Passa in mani cinesi il gruppo audiovisivo spagnolo Mediapro, che controlla i diritti tv sul calcio spagnolo, sulla Champions League e che ha vinto l'asta per i diritti della Serie A. A fare una offerta è il fondo Orient Hontai Capital che - riferisce la stampa spagnola - dovrebbe acquisire le quote di proprietà dell'imprenditore Juan Abello (pari al 22,5% del totale), del gruppo messicano Televisa (19%) e del cofondatore Gerard Romy (12%). Resteranno nell'azionariato, ma anche nella gestione del gruppo, altri due fondatori Jaume Roures e Tatxo Benet, ognuno con il 12%. Anche la società britannica WPP dovrebbe confermare il proprio 22,5%.

Il fondo asiatico di investimenti ha chiuso il preliminare per acquisire il 54,5% di Immagina, la società di produzione audiovisiva nata dalla fusione di Mediapro e Globomedia controllata da Jaume Roures e Tatxo Benet, che continueranno a gestirla, per una cifra vicina ai 900 milioni di euro. Proprio Benet, a quanto apprende l'Adnkronos, è in Cina per il closing dell'affare.

La notizia era nell'aria da tempo, tant'è che un rappresentante della cordata cinese era a Milano già quando Mediapro ha fatto l'offerta da un miliardo e 50 milioni per aggiudicarsi i diritti tv della Serie A. Soldi non ancora versati dalla società spagnola in attesa del via libera dell'Antitrust, ma attesi dai club per programmare la prossima stagione. Del resto Mediapro dovrà cedere a sua volta i diritti ai broadcaster italiani e agli operatori Tlc e domani in Lega ci sarà un incontro tecnico, mentre il 20 febbraio si riunisce la commissione diritti tv.
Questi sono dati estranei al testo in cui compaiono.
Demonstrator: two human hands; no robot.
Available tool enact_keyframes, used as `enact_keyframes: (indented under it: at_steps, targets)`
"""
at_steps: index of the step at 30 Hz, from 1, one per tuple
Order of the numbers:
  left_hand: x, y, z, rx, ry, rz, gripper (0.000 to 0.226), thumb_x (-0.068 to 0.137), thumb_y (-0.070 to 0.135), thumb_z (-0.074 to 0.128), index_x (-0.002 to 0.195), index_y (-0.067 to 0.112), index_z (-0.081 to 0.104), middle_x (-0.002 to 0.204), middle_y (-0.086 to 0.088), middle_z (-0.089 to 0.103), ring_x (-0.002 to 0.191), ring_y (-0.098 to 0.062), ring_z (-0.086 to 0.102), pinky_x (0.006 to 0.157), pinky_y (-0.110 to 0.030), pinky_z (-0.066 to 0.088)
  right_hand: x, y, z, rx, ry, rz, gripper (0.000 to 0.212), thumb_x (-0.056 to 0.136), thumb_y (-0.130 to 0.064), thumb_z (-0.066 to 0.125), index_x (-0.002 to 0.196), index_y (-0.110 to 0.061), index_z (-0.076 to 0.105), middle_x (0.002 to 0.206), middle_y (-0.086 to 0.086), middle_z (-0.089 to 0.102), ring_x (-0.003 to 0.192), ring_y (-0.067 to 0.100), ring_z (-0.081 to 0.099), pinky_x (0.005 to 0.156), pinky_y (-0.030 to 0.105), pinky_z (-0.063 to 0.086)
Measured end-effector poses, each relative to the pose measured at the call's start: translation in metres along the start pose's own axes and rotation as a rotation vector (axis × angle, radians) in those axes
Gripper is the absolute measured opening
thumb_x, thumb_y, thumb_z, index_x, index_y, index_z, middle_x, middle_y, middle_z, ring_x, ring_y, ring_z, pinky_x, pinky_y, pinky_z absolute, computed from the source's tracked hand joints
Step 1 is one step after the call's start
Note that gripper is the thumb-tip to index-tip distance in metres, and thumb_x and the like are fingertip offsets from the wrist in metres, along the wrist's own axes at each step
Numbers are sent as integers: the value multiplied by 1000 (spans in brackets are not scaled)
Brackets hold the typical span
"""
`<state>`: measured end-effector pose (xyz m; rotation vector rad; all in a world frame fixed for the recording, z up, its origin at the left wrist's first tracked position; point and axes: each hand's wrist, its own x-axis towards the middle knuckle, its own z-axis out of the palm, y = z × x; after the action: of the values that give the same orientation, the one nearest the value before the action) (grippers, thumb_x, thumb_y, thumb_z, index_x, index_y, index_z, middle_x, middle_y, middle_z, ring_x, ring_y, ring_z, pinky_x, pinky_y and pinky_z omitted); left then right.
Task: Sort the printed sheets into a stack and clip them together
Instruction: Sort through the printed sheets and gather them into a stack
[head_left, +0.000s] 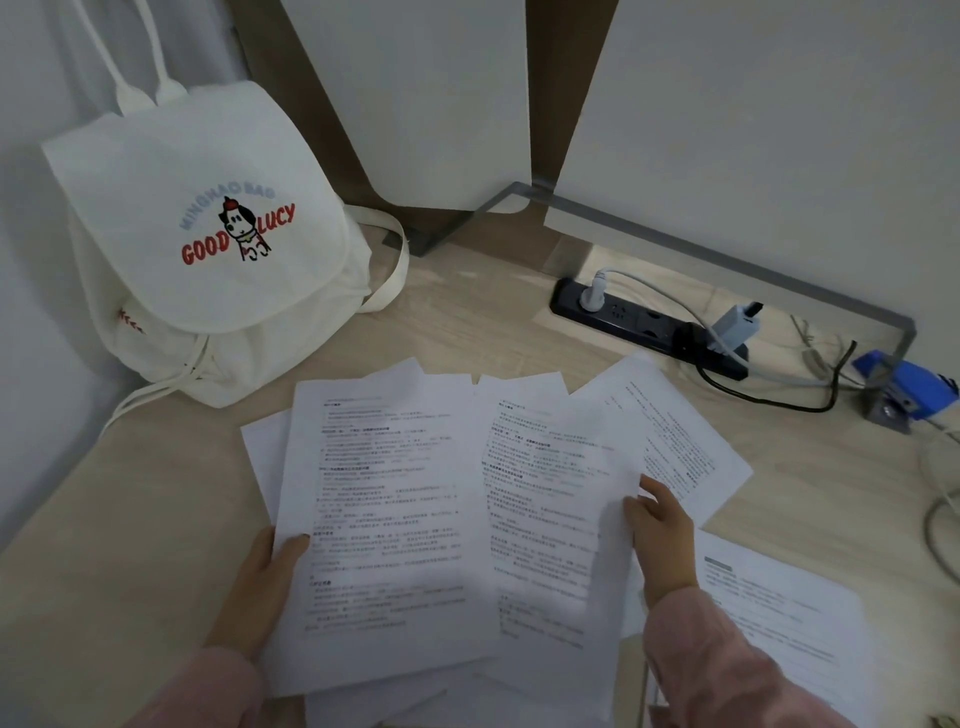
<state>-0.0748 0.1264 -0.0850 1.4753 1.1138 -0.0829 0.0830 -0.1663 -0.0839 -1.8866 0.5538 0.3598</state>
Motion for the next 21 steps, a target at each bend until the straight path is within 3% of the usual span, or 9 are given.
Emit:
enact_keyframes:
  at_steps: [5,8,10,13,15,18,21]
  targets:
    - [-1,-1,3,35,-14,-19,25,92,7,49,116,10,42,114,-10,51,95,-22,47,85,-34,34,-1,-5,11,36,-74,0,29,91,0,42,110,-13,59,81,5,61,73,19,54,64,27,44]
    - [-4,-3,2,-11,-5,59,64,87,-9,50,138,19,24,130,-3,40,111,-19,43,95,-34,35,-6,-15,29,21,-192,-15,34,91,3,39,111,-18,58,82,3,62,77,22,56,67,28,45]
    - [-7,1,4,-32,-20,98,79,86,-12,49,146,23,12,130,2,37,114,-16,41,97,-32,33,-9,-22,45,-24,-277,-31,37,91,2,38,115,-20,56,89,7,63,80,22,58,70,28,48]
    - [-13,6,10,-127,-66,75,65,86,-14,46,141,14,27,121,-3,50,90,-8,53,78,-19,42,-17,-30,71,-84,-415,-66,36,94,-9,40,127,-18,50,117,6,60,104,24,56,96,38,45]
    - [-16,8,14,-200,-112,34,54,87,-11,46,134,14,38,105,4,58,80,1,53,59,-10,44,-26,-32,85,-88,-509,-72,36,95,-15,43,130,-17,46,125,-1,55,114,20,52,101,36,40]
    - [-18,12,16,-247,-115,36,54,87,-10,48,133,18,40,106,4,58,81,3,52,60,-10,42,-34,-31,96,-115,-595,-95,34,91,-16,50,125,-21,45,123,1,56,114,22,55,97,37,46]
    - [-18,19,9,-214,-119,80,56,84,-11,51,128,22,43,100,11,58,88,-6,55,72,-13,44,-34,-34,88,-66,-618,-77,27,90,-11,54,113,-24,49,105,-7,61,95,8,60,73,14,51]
Secondo alcuni rumors Sky potrebbe limare al rialzo l'offerta già presentata ai bandi e pari a 630 milioni di euro, fino ad arrivare a 650 milioni di euro. Tuttavia la pay tv non intenderebbe mettere a rischio la sostenibilità dei propri conti con un'offerta di molto superiore. Mediapro per rientrare dell'investimento fatto punterebbe anche sull'interesse di piattaforme multimediali come Amazon o Netflix. Tuttavia la prima, al momento, non ha fatto offerte per l'ambita Premier League inglese. Nel 2016 Mediapro ha fatturato 1,536 miliardi di euro (+1,7%) con un utile di 162 milioni (+24,6%).
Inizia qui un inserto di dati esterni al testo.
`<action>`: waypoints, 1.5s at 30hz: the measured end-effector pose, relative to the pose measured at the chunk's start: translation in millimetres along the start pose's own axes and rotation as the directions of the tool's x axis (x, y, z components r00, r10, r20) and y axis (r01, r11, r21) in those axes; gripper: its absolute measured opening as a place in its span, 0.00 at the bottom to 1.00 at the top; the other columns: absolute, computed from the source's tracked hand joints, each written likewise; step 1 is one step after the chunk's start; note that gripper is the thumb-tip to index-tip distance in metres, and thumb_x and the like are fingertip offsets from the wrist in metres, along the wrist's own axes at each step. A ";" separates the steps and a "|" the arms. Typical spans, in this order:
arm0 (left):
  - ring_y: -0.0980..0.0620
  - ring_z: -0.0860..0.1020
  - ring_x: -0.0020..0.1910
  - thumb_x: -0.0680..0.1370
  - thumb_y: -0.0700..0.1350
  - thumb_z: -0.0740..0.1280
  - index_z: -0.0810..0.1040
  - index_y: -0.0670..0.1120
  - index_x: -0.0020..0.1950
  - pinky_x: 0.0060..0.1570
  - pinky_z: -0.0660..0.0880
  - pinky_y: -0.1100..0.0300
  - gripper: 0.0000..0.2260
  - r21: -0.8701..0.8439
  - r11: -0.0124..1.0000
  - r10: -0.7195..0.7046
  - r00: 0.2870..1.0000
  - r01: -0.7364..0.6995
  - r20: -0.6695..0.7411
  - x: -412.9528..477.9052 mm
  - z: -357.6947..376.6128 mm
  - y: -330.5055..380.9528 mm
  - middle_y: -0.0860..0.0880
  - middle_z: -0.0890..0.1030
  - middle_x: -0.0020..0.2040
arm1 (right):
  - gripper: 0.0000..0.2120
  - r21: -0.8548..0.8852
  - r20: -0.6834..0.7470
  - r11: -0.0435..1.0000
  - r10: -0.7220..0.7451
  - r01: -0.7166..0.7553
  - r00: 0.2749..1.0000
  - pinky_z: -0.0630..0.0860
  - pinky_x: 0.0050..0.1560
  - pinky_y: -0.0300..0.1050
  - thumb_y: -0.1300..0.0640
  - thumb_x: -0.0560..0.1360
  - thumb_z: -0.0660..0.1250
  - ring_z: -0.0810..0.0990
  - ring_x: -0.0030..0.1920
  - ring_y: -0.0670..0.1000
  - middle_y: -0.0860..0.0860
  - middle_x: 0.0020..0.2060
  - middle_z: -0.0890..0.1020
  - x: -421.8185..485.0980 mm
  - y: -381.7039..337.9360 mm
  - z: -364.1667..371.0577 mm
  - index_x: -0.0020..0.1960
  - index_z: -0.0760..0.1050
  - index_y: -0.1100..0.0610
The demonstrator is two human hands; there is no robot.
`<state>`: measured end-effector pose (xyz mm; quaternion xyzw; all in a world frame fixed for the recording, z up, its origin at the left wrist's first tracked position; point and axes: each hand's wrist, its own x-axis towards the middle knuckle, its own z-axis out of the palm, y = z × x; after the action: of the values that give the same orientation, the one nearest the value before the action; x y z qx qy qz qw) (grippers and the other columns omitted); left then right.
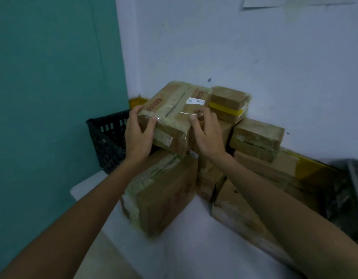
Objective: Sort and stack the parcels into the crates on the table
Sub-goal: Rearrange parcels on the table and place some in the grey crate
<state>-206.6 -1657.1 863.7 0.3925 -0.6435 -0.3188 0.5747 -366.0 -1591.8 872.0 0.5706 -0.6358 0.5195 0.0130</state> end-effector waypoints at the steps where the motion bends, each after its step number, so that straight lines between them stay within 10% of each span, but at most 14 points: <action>1: 0.53 0.70 0.59 0.79 0.51 0.62 0.65 0.51 0.68 0.57 0.68 0.59 0.18 0.020 1.000 -0.015 1.000 0.015 -0.008 -9.5 -9.7 -0.7 0.48 0.71 0.65 | 0.12 -0.012 0.013 1.000 0.003 -0.003 1.000 0.68 0.49 0.43 0.48 0.80 0.56 0.72 0.48 0.49 0.52 0.51 0.73 -10.9 -6.0 3.5 0.60 0.69 0.51; 7: 0.51 0.67 0.62 0.80 0.54 0.58 0.61 0.54 0.71 0.63 0.67 0.53 0.20 0.144 0.984 -0.123 0.988 0.108 0.095 -73.7 -59.7 -37.6 0.44 0.67 0.66 | 0.16 -0.070 0.131 0.995 0.081 -0.073 0.988 0.71 0.48 0.45 0.46 0.80 0.55 0.74 0.49 0.52 0.51 0.51 0.69 -85.9 -20.1 26.4 0.64 0.67 0.52; 11: 0.41 0.58 0.71 0.79 0.60 0.54 0.61 0.59 0.72 0.68 0.58 0.41 0.21 0.573 0.813 -0.264 0.944 0.108 0.197 -109.7 -81.6 -61.5 0.41 0.59 0.72 | 0.24 -0.145 0.253 0.955 0.288 -0.258 0.923 0.72 0.56 0.52 0.42 0.78 0.57 0.74 0.59 0.60 0.54 0.62 0.69 -125.1 -11.4 45.3 0.69 0.61 0.52; 20: 0.39 0.61 0.69 0.74 0.57 0.54 0.71 0.48 0.68 0.67 0.61 0.42 0.25 0.645 0.732 0.005 0.949 -0.219 0.316 -103.9 -80.1 -45.5 0.39 0.66 0.68 | 0.22 -0.325 0.230 0.913 0.328 -0.246 0.916 0.72 0.53 0.55 0.43 0.77 0.57 0.74 0.58 0.61 0.56 0.60 0.68 -112.7 -28.5 61.1 0.64 0.61 0.55; 30: 0.42 0.66 0.68 0.74 0.51 0.57 0.74 0.42 0.65 0.67 0.62 0.49 0.23 0.341 0.846 0.228 0.856 -0.410 0.464 -77.1 -2.9 15.5 0.42 0.71 0.68 | 0.24 -0.440 0.038 0.877 0.236 -0.195 0.971 0.68 0.62 0.51 0.51 0.76 0.64 0.69 0.65 0.59 0.58 0.66 0.70 -78.7 8.1 -27.5 0.68 0.67 0.61; 41: 0.48 0.70 0.64 0.77 0.40 0.64 0.75 0.40 0.63 0.57 0.56 0.77 0.14 -0.241 0.879 0.440 0.506 -0.412 0.742 -191.9 198.4 128.5 0.43 0.73 0.64 | 0.25 -0.555 -0.319 0.683 0.351 -0.474 0.880 0.68 0.65 0.49 0.54 0.76 0.66 0.69 0.68 0.55 0.56 0.67 0.72 -139.5 72.1 -275.9 0.70 0.65 0.59; 45: 0.48 0.72 0.63 0.78 0.43 0.64 0.71 0.43 0.66 0.60 0.69 0.59 0.16 -0.275 0.919 0.369 0.369 -0.283 0.853 -251.2 258.4 153.0 0.45 0.73 0.64 | 0.27 -0.584 -0.379 0.526 0.496 -0.618 0.781 0.73 0.59 0.51 0.50 0.73 0.70 0.74 0.62 0.56 0.56 0.62 0.76 -179.0 101.7 -354.8 0.68 0.68 0.58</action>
<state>-475.8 -1373.9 837.4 0.0064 -0.8984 -0.3828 0.2152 -583.3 -1244.2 860.3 0.2446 -0.9251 0.2702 0.1069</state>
Orient Hontai Capital è una società 'giovane' (è nata appena nel 2014). Il fondo fa capo alla Orient Securities, una banca di investimenti fondata nel 1998 e quotata sulle piazze sia a Shanghai (dove è nell'indice SSE 50) che a Hong Kong. Si tratta di un colosso con 3 mila dipendenti, che ha una capitalizzazione di 10,8 miliardi di euro e controlla asset per 25,5 miliardi di euro.
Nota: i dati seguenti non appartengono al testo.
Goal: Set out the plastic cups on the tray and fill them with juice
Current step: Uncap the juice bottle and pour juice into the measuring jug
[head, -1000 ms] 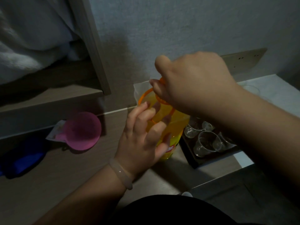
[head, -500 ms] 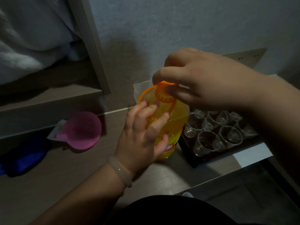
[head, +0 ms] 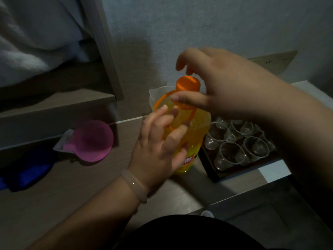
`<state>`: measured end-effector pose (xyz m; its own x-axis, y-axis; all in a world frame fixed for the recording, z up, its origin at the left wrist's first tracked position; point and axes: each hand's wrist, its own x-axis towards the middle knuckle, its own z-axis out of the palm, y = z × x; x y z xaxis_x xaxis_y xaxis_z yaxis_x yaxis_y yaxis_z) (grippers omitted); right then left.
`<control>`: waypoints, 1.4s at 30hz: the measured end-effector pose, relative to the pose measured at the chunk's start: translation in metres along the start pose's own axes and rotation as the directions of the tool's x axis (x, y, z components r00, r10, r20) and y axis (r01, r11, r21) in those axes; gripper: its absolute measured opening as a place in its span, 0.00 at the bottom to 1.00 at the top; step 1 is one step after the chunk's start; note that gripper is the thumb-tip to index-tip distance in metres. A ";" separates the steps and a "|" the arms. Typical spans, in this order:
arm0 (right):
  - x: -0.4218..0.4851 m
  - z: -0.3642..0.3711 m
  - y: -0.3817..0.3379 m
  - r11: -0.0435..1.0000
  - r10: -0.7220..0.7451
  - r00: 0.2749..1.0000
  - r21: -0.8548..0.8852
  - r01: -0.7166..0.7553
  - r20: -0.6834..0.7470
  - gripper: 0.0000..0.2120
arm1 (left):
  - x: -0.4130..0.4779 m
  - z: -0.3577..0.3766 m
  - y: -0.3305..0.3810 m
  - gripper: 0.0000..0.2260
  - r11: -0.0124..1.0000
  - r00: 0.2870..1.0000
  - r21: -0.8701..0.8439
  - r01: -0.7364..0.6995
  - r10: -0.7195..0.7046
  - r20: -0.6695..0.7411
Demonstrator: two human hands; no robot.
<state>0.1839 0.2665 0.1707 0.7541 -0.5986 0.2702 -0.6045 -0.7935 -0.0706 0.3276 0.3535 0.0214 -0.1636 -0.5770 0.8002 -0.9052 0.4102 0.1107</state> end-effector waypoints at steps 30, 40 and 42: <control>-0.010 0.004 -0.005 0.997 0.026 0.968 0.076 -0.007 -0.250 0.19 | -0.001 -0.001 0.001 0.24 1.000 1.000 0.001 -0.011 0.011 0.017; -0.067 0.035 -0.019 0.697 0.301 0.871 0.713 0.077 -0.388 0.17 | -0.001 -0.001 -0.001 0.26 1.000 1.000 -0.015 -0.027 0.028 0.011; -0.082 0.043 -0.025 0.670 0.221 0.886 0.724 0.166 -0.408 0.15 | -0.002 -0.001 -0.003 0.28 0.999 0.999 -0.017 -0.035 0.036 0.021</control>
<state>0.1484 0.3304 0.1094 0.4298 -0.6609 0.6151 -0.0945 -0.7105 -0.6973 0.3309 0.3539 0.0199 -0.2039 -0.5766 0.7912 -0.8922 0.4421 0.0923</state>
Fra gli ultimi investimenti di Orient Hontai, la società di giochi online Shanda, Diandin Interactive, impresa del settore dei videogiochi, la piattaforma di marketing digitale di AppLovin; e China Mobile Games and Entertainment Group. Operazioni importanti ma che sono di dimensioni nettamente inferiori all'acquisto di Mediapro, e che comunque dovrà essere approvata dalle autorità di Pechino, alla luce della recente 'stretta' sugli investimenti all'estero.